*Exercise*
Output the line containing "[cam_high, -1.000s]" exactly. Do the same for every line after it through the end of the material, and output nothing else.

*Entries supplied*
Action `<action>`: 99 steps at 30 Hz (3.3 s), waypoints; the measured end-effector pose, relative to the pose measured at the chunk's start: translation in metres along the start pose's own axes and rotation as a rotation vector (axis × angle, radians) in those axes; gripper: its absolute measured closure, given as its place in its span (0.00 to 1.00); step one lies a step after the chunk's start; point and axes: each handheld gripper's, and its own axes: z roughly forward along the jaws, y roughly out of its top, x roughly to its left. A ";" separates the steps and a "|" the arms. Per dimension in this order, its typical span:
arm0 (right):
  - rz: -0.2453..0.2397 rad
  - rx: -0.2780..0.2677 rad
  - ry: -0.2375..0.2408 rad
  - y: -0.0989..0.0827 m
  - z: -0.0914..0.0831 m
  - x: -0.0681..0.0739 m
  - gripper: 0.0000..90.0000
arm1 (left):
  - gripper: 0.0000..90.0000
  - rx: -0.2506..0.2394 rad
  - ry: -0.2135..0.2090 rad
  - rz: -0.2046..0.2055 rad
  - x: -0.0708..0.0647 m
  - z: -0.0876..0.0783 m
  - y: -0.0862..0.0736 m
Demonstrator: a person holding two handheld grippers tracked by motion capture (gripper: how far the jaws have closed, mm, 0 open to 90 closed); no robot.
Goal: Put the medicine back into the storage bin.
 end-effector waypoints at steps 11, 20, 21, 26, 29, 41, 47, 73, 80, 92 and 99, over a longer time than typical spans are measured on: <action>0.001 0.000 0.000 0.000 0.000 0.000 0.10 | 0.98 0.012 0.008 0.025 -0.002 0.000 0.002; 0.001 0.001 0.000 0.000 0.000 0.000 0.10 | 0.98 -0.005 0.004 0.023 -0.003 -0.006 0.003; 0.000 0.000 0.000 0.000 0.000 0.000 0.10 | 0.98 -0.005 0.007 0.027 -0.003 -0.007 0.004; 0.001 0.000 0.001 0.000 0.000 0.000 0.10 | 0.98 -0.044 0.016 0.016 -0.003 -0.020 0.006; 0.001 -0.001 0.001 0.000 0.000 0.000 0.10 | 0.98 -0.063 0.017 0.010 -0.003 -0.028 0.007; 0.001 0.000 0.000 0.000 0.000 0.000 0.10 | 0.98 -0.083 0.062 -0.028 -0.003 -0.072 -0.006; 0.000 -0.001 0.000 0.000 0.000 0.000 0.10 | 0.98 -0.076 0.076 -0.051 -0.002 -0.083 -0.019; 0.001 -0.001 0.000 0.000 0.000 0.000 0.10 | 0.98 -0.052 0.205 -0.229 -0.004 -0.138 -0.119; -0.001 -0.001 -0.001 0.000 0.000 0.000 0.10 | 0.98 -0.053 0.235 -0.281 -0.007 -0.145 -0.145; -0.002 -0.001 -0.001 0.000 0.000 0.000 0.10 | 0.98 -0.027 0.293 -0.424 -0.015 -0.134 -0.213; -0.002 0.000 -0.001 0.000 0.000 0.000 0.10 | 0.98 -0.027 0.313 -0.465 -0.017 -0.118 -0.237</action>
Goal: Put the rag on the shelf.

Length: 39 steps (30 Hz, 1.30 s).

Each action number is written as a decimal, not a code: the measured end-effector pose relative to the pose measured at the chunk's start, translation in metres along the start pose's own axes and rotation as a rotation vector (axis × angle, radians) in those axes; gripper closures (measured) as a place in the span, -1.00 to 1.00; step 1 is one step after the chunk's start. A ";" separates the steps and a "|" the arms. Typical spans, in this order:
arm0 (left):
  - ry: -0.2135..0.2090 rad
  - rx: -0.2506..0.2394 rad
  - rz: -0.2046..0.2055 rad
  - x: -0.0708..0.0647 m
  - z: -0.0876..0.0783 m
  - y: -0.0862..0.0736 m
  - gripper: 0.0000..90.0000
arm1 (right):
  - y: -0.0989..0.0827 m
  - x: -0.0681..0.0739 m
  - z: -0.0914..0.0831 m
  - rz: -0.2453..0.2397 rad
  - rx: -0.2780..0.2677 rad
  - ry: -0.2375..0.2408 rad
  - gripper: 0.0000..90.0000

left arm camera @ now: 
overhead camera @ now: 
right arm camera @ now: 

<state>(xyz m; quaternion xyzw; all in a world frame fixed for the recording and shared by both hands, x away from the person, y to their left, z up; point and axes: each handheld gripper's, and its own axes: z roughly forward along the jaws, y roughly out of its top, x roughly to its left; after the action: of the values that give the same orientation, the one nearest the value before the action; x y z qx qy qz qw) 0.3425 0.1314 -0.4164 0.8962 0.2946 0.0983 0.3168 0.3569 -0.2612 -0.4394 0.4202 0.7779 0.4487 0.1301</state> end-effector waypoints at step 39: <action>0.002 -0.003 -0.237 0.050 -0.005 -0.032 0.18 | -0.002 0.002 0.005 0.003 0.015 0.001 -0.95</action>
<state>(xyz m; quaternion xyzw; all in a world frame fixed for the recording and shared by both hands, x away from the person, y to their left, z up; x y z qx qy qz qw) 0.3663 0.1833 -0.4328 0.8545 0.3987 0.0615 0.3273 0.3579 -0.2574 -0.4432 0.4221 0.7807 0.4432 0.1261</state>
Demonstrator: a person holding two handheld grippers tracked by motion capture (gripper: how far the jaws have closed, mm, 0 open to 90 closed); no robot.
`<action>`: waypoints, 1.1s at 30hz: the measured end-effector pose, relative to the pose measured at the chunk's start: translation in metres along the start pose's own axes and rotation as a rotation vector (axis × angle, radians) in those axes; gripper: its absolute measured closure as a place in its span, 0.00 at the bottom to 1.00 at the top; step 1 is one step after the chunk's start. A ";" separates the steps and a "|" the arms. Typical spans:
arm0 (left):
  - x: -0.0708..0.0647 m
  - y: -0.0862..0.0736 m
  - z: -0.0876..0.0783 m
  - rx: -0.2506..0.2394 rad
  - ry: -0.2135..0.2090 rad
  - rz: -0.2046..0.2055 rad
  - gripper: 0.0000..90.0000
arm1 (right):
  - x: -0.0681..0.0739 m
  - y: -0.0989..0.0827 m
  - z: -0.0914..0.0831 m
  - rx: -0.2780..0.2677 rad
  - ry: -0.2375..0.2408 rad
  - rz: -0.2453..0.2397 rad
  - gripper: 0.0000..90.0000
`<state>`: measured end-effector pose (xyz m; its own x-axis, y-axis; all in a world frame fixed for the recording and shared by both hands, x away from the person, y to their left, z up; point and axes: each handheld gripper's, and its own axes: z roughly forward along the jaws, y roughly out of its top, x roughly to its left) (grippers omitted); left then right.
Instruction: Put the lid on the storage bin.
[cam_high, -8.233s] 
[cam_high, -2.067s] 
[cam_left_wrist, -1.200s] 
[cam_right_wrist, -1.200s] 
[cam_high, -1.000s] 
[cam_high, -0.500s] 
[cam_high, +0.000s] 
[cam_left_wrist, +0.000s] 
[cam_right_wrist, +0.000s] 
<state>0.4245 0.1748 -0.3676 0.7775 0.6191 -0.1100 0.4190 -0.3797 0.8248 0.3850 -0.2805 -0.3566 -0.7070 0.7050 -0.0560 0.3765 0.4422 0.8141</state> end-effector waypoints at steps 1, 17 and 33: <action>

*Solution for this task*
[cam_high, -1.000s] 
[cam_high, -0.500s] 
[cam_high, +0.000s] 
[cam_left_wrist, +0.000s] 
[cam_right_wrist, +0.000s] 
<state>0.4245 0.1748 -0.3676 0.7775 0.6191 -0.1100 0.4190 -0.3797 0.8248 0.3850 -0.2805 -0.3566 -0.7070 0.7050 -0.0560 0.3765 0.4422 0.8141</state> end-effector waypoints at steps 1, 17 and 33: <action>

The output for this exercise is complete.